The dataset contains 52134 images covering 62 categories (healthy and various diseases) of 17 plant species. Image sizes vary greatly (up to 4740×6000 pixels) and need standardization; there is a serious class imbalance problem: the Tomato Yellow Leaf Curl Virus category is dominant, while categories like pepper are undersampled, which may affect model fairness.

Technical Architecture: Spark was chosen because it supports distributed storage and parallel computing, fault tolerance mechanisms, reduces execution time, and integrates MLlib to build end-to-end ML workflows. Data loading uses the binaryFile format of the Spark DataFrame API to recursively read files, and extracts metadata such as category labels and plant species from file paths. Preprocessing: 1. Label construction: Binary classification (healthy/diseased) is merged via regular expression matching of keywords; multi-class classification (plant species) uses the plant column; 2. Stratified random sampling to solve class imbalance; 3. Image normalization to 224×224 pixels.

The project designs two models: 1. Binary classification model: Distinguishes between healthy and diseased plants to meet basic agricultural needs; 2. Multi-class classification model: Identifies plant species to support precision agricultural management. Both models share the preprocessing process, and use training-validation-test splits to ensure evaluation reliability.
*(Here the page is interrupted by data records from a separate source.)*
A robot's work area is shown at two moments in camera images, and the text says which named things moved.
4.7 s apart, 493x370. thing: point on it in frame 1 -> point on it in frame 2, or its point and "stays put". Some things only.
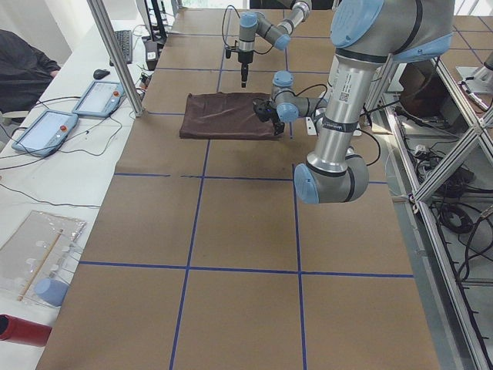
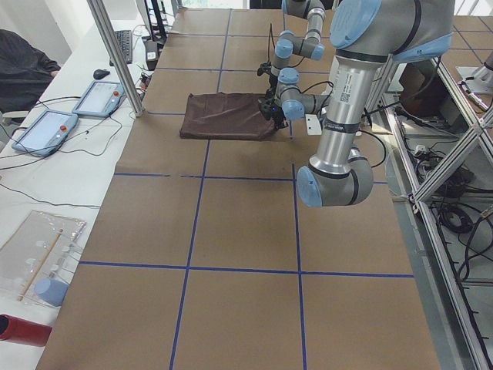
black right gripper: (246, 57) -> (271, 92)
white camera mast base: (310, 126) stays put
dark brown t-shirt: (225, 116) stays put
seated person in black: (25, 74) stays put
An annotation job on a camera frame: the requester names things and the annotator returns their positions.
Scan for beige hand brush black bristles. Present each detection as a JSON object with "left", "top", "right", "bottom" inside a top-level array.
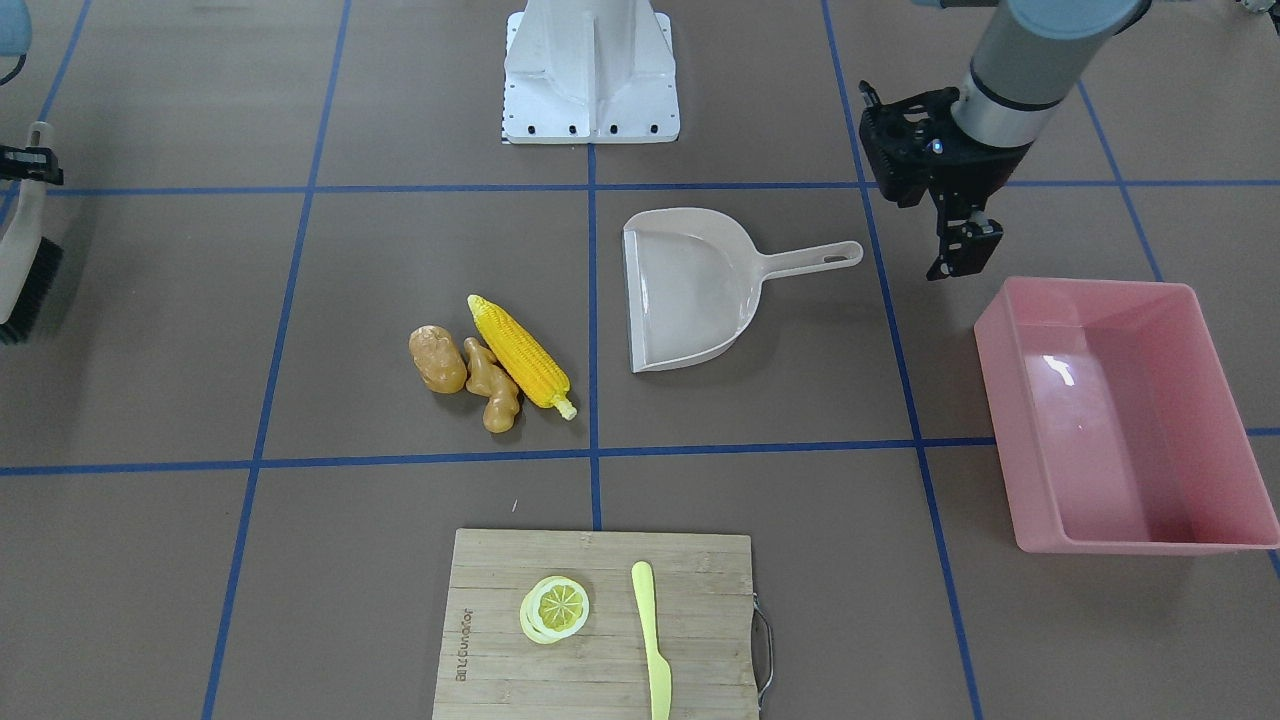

This project verifies the effectiveness of deep learning + distributed computing in agricultural image analysis, and demonstrates the processing practice of large-scale image data and methods to solve class imbalance. Application prospects include deployment to edge devices or the cloud to realize automated farmland disease monitoring, providing technical support to address food security challenges under climate change.